== Work request ==
In the material below, find the line containing "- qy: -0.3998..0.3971" and the line containing "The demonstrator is", then reproduce exactly both of them and every line between, and nothing else.

== Listed entries ==
- Opening Delimiter -

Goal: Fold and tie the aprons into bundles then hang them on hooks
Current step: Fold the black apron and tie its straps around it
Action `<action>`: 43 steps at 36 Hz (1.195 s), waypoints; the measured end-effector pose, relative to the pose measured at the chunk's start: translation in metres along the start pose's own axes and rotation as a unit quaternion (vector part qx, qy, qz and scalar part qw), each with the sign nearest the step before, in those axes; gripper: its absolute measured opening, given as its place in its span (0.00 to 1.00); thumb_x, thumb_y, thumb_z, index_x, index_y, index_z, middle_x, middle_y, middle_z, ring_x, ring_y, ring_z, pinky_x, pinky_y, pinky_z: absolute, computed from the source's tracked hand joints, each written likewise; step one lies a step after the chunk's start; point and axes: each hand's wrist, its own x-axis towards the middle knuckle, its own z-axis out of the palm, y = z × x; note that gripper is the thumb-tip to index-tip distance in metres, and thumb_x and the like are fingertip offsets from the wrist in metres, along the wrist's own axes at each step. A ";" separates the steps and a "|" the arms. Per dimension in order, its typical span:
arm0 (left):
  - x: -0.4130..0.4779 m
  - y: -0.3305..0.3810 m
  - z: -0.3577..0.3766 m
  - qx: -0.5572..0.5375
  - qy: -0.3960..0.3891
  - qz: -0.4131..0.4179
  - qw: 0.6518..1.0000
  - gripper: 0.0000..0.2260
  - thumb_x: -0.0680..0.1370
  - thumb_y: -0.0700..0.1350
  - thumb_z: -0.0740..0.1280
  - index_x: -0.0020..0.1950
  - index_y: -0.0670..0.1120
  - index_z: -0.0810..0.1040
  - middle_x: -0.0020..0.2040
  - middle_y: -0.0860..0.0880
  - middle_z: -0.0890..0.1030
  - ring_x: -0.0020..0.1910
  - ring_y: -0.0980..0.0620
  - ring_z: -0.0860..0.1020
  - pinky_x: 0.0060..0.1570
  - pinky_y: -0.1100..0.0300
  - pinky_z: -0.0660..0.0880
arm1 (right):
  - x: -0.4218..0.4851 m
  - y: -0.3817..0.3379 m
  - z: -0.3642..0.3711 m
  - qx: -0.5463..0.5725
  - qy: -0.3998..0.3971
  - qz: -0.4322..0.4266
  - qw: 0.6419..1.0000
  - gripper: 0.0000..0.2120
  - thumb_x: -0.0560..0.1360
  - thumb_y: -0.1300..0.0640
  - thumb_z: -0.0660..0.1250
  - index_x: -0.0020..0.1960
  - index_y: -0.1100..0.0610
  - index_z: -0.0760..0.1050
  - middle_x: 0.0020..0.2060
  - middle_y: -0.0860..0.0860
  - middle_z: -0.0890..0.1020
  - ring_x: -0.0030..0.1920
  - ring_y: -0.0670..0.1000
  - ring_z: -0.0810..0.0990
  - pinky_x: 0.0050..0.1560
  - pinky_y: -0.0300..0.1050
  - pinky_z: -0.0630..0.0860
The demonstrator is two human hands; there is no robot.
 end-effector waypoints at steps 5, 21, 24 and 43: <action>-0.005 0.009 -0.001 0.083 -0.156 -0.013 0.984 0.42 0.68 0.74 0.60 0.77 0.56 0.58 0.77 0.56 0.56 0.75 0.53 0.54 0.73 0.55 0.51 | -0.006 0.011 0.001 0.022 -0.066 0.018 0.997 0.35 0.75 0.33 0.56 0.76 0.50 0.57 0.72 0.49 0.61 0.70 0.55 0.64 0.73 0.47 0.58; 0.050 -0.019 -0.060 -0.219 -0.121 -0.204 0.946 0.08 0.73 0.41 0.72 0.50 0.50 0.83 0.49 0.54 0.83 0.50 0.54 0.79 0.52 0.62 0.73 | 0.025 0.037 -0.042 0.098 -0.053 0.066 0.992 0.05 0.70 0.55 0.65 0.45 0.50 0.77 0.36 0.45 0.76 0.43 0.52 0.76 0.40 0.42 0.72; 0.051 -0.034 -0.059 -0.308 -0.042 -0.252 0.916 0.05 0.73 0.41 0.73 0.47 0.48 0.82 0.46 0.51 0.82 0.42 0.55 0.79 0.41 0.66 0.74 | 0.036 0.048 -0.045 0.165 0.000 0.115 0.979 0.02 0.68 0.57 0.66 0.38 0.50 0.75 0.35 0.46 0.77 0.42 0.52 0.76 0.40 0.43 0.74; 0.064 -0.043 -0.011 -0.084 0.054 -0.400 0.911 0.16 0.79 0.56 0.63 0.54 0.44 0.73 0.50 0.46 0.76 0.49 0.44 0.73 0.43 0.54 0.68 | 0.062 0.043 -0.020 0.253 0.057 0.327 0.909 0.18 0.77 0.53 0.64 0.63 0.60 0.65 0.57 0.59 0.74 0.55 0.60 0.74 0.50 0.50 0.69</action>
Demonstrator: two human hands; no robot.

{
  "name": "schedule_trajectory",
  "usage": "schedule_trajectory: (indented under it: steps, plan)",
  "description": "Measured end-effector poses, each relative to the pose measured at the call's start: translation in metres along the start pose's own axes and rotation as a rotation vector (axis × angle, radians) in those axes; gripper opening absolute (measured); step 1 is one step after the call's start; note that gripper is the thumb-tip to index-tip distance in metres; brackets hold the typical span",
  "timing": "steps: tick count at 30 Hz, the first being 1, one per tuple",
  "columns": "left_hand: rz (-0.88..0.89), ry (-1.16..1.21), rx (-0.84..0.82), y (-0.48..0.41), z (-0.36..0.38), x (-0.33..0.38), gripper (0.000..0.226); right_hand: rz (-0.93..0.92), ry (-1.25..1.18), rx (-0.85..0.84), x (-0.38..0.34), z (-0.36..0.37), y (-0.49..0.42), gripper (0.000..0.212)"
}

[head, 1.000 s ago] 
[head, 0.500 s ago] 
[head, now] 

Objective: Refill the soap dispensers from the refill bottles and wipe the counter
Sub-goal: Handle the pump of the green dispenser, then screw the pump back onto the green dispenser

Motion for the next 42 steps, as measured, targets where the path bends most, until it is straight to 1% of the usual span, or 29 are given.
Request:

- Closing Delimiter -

== Exercise result ==
  - qy: -0.3998..0.3971
  - qz: -0.4322..0.4266
  - qw: 0.6419..1.0000
  - gripper: 0.0000..0.2120
  - thumb_x: -0.0560..0.1360
  - thumb_y: -0.1300..0.0640
  - thumb_z: -0.0660..0.1250
  - index_x: -0.0020..0.1960
  - index_y: -0.1100..0.0610
  - index_z: -0.0760..0.1050
  - middle_x: 0.0020..0.2060
  - middle_y: -0.0860..0.0860
  - middle_z: -0.0890..0.1020
  - ring_x: -0.0030..0.1920
  - ring_y: -0.0670..0.1000
  - ring_z: -0.0810..0.0990
  - pinky_x: 0.0050..0.1560
  - pinky_y: -0.0300..0.1050
  - pinky_z: -0.0630..0.0860
The demonstrator is two human hands; there is no robot.

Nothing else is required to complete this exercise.